Non, ô Chélidonion. Son maître l’a enfermé pour qu’il ne m’approche plus.
Qu’est-ce que c’est que cet homme-là ? Est-ce que tu veux parler de Diotimos le maître de gymnase ? celui-là est mon ami.
Non, c’est le plus débauché de tous les philosophes, Aristainetos.
Ce butor, velu et barbu, qui se promène d’habitude avec de petits jeunes gens dans la Poikilê ?
Ce vaniteux, ce mauvais homme que je voudrais livrer pour qu’on le fasse mourir, et que le bourreau le traîne par la barbe.
Comment celui-là a-t-il pu persuader Clînias ?
Je ne sais pas, Chélidonion. Mais ce petit qui n’a pas découché de chez moi depuis qu’il sait ce que c’est qu’une femme — et c’est moi qui le lui ai appris, — n’est pas venu dans ma rue depuis trois jours. Je me suis inquiétée, je ne savais pas ce qui lui était arrivé, et j’ai envoyé Nebris pour voir s’il était à l’Agora ou dans la Poikilê. Elle m’a dit qu’elle l’avait vu se promener avec Aristainetos, qu’elle lui avait fait de loin un signe de tête, mais qu’il avait rougi en baissant les yeux et qu’il ne l’avait plus regardée. Ensuite ils sont entrés dans la ville. Elle les a suivis jusqu’au Dipylos, mais comme il ne s’est pas retourné, elle est rentrée sans pouvoir me rien dire de certain. Tu penses dans quel état je suis depuis ce moment-là, ne sachant pas ce qu’on m’a fait de ce petit. Et je me disais : « Pourtant je ne lui ai pas fait de peine. Est-il aimé d’une autre pour me haïr ainsi ? C’est son père qui l’empêche de venir. » Je retournais tout cela dans ma tête. Et le soir Dromôn est venu m’apporter cette lettre de lui. Prends-la et lis, Chélidonion. Tu sais lire ?
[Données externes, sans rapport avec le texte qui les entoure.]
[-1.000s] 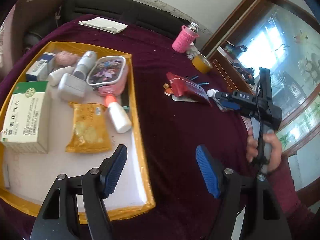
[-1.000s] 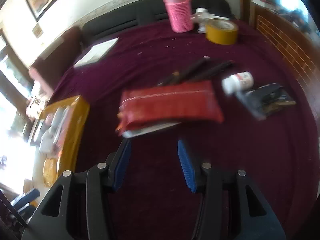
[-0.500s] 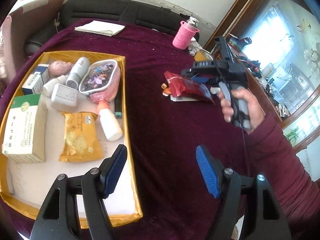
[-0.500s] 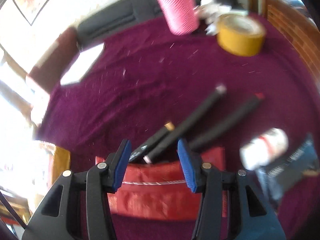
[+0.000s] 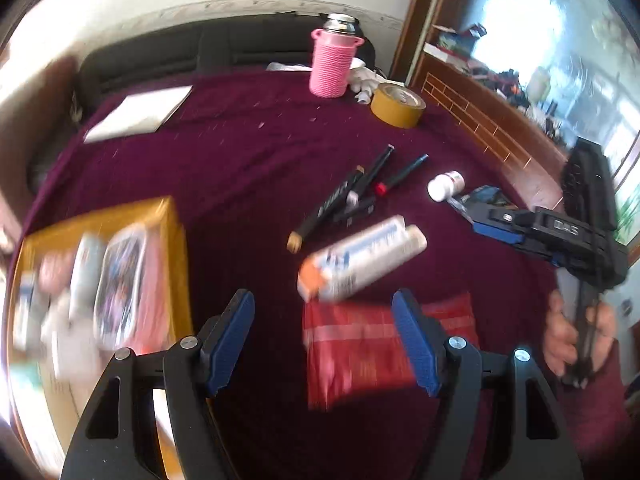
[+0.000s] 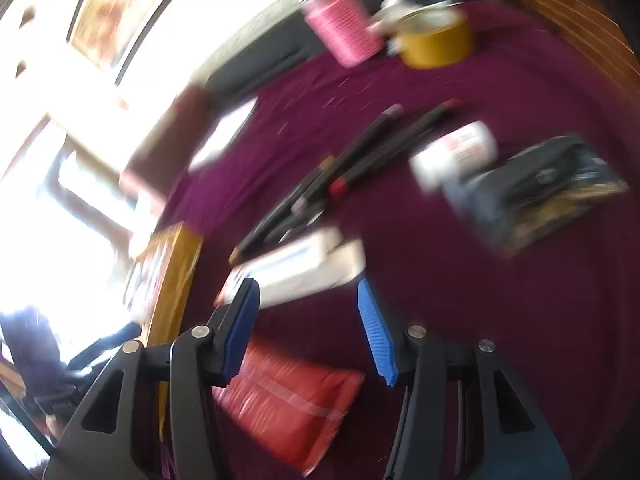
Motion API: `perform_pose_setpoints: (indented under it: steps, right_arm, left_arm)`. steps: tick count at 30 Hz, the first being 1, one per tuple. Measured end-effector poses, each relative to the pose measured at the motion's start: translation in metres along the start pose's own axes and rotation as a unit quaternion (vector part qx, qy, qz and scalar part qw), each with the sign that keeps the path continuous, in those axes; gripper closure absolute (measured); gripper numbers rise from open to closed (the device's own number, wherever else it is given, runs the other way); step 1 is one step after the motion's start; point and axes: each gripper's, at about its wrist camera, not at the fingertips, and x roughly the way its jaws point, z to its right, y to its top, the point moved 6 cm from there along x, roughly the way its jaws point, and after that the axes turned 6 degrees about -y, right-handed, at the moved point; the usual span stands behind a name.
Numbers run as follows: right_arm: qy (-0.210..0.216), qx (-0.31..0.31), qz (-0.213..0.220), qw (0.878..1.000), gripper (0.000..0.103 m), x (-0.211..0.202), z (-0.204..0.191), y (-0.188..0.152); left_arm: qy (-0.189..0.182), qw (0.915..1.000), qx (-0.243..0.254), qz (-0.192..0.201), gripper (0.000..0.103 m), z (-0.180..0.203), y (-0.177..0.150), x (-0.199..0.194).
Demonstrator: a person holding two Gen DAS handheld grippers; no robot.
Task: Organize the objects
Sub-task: 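Grasp a black marker with the left gripper while the right grasps another black marker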
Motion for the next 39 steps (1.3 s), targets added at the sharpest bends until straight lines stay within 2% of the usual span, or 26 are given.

Voyons. L’écriture n’est pas bien belle ; on voit qu’il t’a écrit vite. Il dit : « Comme je t’aimais, ô Drosis, j’en fais témoins les Dieux. »
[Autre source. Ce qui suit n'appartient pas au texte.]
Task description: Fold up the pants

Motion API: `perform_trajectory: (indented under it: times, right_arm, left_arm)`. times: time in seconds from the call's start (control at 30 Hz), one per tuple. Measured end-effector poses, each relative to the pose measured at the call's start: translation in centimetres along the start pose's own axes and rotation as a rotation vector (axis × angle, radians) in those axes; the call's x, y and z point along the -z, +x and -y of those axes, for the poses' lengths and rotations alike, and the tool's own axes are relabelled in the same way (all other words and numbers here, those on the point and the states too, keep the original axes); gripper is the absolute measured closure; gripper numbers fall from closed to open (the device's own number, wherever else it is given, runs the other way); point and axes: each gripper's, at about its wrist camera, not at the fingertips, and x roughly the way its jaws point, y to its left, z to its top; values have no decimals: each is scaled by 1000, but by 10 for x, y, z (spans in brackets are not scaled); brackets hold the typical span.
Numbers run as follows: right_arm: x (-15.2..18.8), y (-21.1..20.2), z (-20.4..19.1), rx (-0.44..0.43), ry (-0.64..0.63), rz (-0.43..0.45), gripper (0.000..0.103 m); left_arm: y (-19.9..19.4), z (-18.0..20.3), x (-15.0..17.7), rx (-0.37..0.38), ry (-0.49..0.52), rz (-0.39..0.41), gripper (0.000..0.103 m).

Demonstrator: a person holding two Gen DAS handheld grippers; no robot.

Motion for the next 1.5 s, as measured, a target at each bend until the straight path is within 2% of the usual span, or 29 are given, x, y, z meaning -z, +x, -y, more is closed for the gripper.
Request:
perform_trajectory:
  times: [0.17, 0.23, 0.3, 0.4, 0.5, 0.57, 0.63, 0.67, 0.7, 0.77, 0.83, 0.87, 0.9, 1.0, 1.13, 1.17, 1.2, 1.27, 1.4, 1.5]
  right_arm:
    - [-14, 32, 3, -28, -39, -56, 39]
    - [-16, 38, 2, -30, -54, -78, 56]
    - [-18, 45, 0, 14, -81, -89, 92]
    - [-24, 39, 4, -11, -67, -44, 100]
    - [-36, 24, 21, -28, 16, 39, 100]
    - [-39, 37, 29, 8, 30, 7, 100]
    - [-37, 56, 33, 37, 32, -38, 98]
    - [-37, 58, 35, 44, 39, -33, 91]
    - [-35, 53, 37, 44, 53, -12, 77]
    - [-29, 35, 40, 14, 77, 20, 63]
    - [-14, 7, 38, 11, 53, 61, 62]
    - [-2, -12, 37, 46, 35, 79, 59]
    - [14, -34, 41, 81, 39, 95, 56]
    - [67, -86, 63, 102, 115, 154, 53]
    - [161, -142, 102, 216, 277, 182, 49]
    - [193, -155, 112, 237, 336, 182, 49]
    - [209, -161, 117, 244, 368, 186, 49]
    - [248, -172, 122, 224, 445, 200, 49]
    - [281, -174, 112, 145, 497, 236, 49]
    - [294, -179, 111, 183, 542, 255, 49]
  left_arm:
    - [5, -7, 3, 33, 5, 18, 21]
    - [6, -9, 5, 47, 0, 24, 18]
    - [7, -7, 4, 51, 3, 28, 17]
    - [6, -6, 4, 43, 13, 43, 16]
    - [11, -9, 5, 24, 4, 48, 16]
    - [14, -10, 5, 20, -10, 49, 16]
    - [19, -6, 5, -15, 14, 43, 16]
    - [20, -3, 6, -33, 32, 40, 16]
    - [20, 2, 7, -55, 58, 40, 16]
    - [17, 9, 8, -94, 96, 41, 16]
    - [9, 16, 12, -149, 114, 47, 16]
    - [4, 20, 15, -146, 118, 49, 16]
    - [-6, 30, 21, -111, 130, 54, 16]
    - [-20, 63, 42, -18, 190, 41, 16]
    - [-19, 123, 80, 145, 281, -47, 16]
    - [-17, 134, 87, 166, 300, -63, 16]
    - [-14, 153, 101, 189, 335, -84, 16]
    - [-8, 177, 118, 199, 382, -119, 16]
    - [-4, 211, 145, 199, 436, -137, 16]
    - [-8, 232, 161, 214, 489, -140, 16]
Hélas, le malheureux ! il n’a même pas le temps d’écrire : Salut.
« Et maintenant ce n’est pas par haine, mais par nécessité que je suis séparé de toi. Mon père m’a confié à Aristainetos pour y faire de la philosophie ; et mon maître, quand il a tout appris sur nous deux, m’a beaucoup grondé, disant qu’il n’était pas convenable de vivre avec une courtisane quand on est fils d’Architelès et d’Erasicleia, car il a est bien mieux de préférer la vertu à la volupté. »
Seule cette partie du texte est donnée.